I’ve been getting back into Haskell lately because I’ve been using the XMonad window manager, which is written and configured in Haskell. Haskell has always held a special place in my heart; I taught myself Haskell by plowing through the ironically-named “Gentle Introduction to Haskell” several years ago, and it taught me more about clean side-effect free functional programming than any amount of Lisp.
A programming language must be considered in the context of its community, and Haskell has an exemplary one. #xmonad is without a doubt one of the friendliest and most helpful channels on IRC, without any of the elite condescension one usually finds on channels devoted to hardcore geek tools like Emacs.
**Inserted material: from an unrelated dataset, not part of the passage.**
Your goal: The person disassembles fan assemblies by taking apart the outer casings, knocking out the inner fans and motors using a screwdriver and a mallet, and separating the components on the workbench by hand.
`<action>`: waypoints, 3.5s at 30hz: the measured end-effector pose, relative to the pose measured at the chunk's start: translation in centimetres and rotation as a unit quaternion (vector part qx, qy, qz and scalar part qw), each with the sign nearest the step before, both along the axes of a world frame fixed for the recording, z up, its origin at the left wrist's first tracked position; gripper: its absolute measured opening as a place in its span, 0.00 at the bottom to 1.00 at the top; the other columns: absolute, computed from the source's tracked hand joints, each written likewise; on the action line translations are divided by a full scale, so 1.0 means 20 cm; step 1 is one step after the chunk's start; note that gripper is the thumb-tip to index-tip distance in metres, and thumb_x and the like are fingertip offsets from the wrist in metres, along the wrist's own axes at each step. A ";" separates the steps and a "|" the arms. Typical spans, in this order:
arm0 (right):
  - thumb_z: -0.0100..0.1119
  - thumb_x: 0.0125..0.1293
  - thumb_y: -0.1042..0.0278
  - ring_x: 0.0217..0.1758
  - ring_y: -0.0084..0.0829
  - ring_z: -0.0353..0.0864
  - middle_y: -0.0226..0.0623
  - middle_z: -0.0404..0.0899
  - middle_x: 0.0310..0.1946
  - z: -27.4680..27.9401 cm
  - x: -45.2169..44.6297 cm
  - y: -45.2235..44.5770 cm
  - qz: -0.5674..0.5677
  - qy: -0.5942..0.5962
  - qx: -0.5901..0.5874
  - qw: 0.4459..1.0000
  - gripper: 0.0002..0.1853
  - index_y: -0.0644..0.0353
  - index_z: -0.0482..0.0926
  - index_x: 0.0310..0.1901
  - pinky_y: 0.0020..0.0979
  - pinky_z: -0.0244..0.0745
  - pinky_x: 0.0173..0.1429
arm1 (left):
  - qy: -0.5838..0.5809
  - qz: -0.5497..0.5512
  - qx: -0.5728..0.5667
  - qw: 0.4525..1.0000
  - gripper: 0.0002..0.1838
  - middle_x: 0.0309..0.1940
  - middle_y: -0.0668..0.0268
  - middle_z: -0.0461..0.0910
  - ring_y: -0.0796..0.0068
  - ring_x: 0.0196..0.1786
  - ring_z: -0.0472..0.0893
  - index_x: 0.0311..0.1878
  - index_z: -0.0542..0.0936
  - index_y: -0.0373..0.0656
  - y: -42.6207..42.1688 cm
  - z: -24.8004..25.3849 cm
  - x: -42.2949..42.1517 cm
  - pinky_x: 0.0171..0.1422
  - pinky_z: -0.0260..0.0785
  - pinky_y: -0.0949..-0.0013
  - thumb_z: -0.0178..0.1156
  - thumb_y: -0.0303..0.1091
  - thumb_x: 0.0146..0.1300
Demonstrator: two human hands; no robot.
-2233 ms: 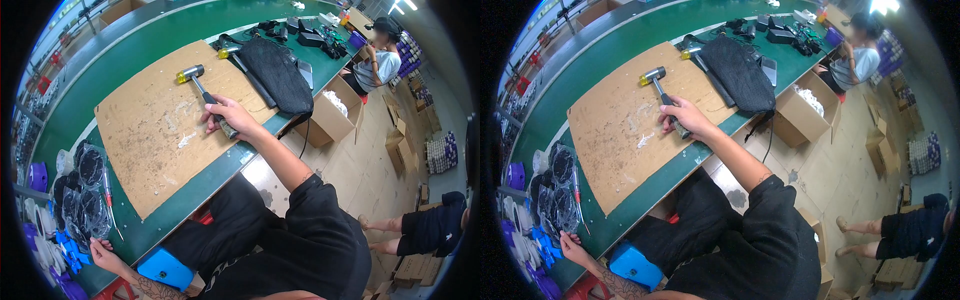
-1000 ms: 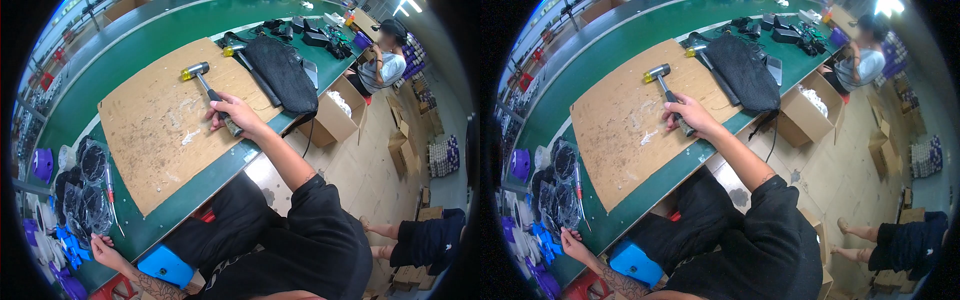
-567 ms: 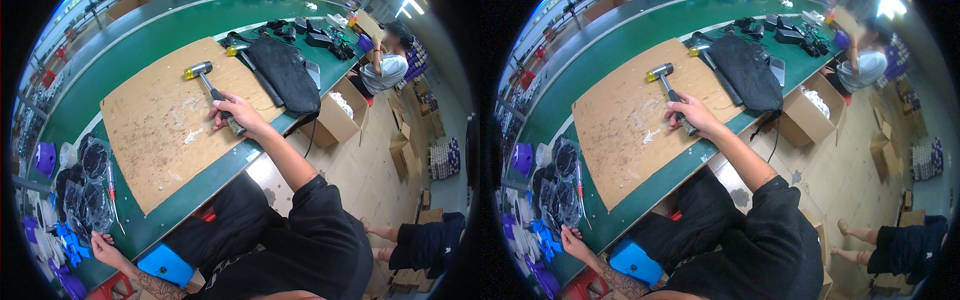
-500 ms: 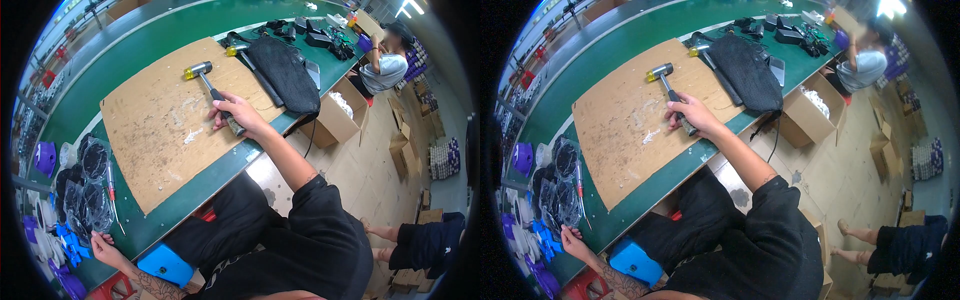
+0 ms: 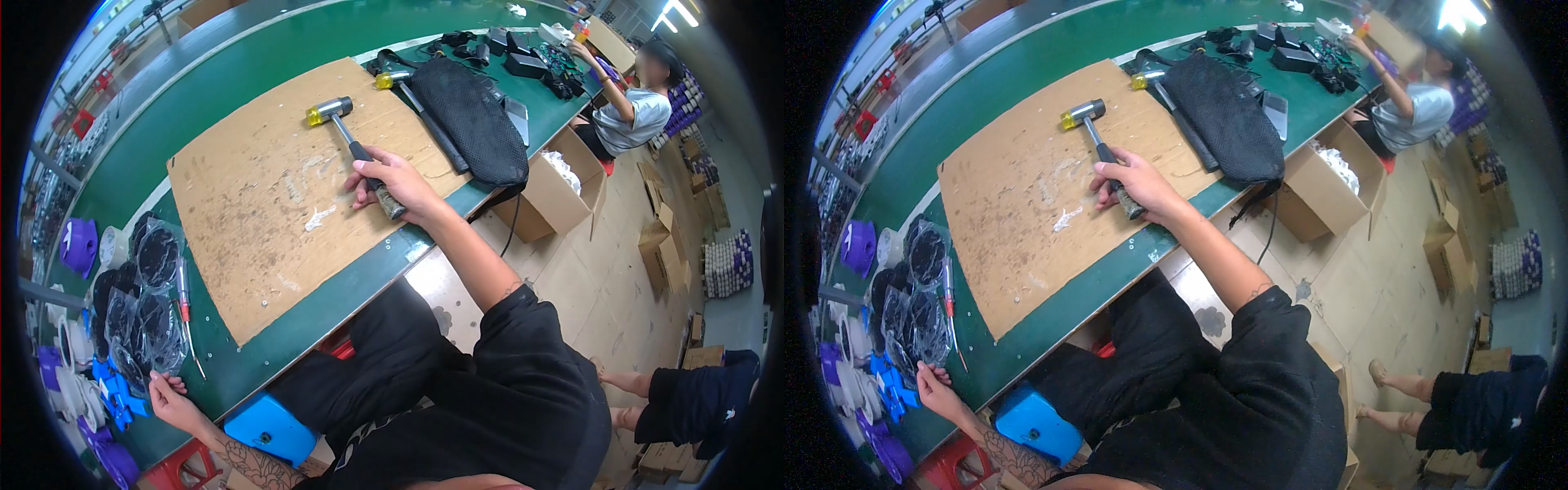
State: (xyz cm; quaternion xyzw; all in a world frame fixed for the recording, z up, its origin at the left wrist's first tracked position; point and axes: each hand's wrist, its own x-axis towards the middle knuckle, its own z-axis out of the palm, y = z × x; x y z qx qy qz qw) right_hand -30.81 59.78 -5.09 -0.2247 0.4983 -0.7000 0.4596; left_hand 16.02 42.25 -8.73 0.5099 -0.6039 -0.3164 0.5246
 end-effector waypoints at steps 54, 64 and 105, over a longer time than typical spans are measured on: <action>0.51 0.71 0.64 0.29 0.21 0.75 0.43 0.76 0.36 0.00 0.04 -0.02 -0.007 0.071 0.023 0.997 0.24 0.72 0.64 0.62 0.30 0.79 0.40 | 0.022 0.010 0.018 1.000 0.18 0.18 0.70 0.76 0.87 0.20 0.71 0.28 0.79 0.37 0.05 0.07 -0.06 0.25 0.60 0.82 0.57 0.40 0.70; 0.52 0.71 0.64 0.28 0.21 0.75 0.42 0.76 0.35 -0.03 0.01 -0.04 -0.003 0.092 0.022 0.996 0.21 0.71 0.66 0.57 0.28 0.80 0.39 | 0.028 0.016 0.007 0.999 0.19 0.18 0.69 0.77 0.87 0.20 0.71 0.28 0.79 0.37 0.02 0.05 -0.04 0.24 0.59 0.82 0.57 0.43 0.70; 0.51 0.70 0.64 0.27 0.21 0.76 0.40 0.76 0.34 -0.01 0.03 -0.01 -0.004 0.082 0.007 0.997 0.16 0.69 0.69 0.51 0.29 0.81 0.39 | 0.022 -0.002 0.014 1.000 0.19 0.17 0.69 0.76 0.87 0.19 0.71 0.27 0.79 0.38 0.04 0.05 -0.03 0.22 0.60 0.81 0.56 0.42 0.71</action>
I have come to believe, however, that this polite exterior conceals a deep and consuming madness.
I refer to the Haskell community’s addiction to defining operators. Haskell permits virtually any string of nonword characters to be defined as a new operator. This in itself is not a problem, but Haskell programmers seem not to have absorbed the lesson that just because you can, doesn’t mean you should.
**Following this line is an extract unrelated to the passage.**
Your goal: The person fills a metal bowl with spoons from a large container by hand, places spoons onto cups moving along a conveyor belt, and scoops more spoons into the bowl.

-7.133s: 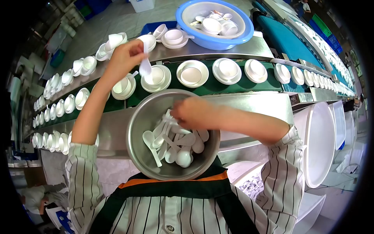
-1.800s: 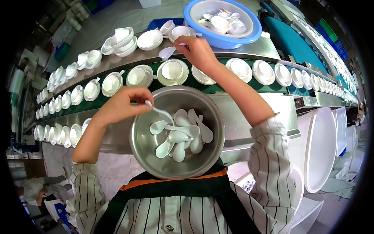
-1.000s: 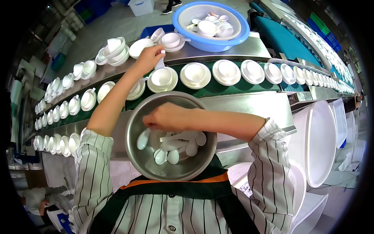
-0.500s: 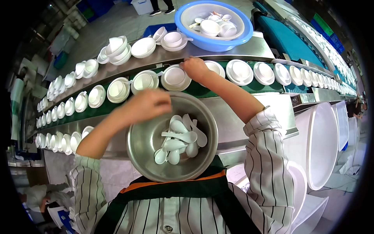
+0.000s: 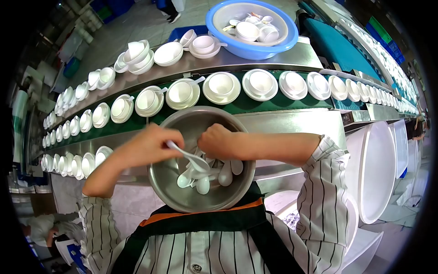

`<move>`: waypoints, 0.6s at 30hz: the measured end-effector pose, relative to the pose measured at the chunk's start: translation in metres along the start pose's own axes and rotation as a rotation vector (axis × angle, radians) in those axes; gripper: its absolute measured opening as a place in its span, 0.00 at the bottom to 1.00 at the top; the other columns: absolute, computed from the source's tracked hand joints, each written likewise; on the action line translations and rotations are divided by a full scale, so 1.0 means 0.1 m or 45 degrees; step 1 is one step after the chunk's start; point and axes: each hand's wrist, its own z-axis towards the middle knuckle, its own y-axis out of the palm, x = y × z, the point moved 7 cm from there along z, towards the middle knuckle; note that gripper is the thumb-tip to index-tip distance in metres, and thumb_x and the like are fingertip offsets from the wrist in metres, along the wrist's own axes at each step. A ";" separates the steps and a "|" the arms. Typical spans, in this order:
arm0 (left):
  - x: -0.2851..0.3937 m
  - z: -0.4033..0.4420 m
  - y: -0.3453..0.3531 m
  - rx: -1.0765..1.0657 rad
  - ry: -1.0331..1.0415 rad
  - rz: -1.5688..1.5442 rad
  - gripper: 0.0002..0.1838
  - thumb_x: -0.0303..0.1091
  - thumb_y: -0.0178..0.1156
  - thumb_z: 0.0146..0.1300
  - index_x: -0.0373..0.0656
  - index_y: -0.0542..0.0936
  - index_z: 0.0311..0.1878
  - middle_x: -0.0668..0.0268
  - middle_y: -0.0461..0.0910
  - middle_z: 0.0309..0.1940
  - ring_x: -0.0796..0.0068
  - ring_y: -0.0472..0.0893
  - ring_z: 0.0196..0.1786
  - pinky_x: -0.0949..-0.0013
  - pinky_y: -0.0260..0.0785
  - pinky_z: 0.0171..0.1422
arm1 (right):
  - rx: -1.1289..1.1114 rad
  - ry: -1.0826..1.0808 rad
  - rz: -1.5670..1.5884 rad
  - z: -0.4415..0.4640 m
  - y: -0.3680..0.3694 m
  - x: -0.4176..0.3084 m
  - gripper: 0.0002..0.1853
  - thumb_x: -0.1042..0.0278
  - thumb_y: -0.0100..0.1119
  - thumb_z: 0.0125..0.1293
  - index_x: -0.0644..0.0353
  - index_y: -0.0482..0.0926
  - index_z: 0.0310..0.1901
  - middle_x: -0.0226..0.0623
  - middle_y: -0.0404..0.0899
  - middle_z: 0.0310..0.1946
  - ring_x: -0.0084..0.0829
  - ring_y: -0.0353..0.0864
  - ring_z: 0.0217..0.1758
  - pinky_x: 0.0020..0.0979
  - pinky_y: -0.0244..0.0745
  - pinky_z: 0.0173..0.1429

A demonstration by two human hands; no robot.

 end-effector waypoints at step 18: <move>-1.01 1.69 -0.80 0.788 0.204 0.604 0.05 0.26 0.60 0.47 0.37 0.78 0.29 0.50 0.79 0.26 0.51 0.80 0.32 0.57 0.71 0.39 | 1.005 0.381 1.174 -0.30 -0.72 1.38 0.21 0.78 0.55 0.61 0.58 0.73 0.57 0.36 0.81 0.34 0.20 0.77 0.35 0.26 0.75 0.43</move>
To make my point, I call upon Mark Twain, somewhat paraphrased:
In my note-book I find this entry:
July 1. — In the hospital yesterday, an operator of thirteen characters was successfully removed from a patient — a web developer from near Baltimore; but as most unfortunately the surgeons had opened him in the wrong place, under the impression that he contained a stack trace, he died. The sad event has cast a gloom over the whole community.
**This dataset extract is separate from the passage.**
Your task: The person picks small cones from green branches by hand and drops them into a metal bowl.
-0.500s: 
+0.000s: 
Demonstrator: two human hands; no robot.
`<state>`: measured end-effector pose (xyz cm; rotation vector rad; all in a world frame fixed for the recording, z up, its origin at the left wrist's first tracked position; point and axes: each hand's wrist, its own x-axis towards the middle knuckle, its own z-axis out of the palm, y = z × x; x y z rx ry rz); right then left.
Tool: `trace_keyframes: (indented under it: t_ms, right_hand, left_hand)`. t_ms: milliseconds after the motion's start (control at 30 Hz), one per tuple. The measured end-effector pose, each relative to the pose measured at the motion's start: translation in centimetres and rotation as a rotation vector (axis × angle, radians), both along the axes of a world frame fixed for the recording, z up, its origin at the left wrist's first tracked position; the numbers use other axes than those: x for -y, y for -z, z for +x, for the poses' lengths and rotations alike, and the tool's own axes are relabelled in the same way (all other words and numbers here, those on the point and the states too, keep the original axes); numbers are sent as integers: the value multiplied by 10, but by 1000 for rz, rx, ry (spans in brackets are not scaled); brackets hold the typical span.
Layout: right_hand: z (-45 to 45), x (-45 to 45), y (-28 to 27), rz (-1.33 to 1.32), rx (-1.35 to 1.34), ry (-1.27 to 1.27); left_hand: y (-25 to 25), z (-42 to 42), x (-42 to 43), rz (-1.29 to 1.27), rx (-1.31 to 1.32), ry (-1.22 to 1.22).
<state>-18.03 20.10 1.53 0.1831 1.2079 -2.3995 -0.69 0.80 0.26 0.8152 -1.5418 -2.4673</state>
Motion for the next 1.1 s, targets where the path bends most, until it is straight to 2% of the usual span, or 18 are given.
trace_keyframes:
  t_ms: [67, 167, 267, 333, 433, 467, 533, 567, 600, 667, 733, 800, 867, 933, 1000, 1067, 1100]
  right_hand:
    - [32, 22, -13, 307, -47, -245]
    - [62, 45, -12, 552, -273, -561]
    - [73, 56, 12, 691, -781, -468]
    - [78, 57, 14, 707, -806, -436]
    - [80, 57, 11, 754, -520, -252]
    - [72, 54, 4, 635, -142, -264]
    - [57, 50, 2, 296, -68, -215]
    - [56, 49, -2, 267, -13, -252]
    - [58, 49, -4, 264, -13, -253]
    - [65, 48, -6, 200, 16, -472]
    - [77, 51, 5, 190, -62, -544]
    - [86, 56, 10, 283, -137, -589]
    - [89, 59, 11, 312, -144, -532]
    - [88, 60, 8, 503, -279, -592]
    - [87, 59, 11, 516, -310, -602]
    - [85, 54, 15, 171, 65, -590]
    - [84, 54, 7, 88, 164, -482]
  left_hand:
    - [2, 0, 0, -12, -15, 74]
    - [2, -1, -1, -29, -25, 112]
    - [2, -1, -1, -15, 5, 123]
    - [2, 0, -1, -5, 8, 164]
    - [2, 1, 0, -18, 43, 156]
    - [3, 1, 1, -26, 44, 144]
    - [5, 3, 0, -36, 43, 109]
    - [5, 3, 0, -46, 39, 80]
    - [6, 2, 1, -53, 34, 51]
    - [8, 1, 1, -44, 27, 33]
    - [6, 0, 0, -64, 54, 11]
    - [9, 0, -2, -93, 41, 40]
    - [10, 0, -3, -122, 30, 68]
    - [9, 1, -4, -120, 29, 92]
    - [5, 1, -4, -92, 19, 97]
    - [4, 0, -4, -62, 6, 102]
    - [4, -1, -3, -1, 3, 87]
That paragraph furnishes a text for a few remarks about one of the most curious and notable features of my subject — the length and obscurity of Haskell operators. Some Haskell operators are so long that they have a perspective. Observe these examples:
-->< &&>|||These things are not operators, they are symbolic processions. And they are not rare; one can open an xmonad.hs at any time and see them marching majestically across the screen — and if he has any imagination he can see the banners and hear the music, too. They impart a martial thrill to the meekest subject. I take a great interest in these curiosities. Whenever I come across a good one, I stuff it and put it in my museum. In this way I have made quite a valuable collection. When I get duplicates, I exchange with other collectors, and thus increase the variety of my stock. Here are some specimens which I lately bought at an auction sale of the effects of a bankrupt bric-a-brac hunter:
.|.< +>>>>^>>+++Of course when one of these grand mountain ranges goes stretching across the LCD screen, it adorns and ennobles that coding landscape — but at the same time it is a great distress to the new student, for it blocks up his way; he cannot crawl under it, or climb over it, or tunnel through it.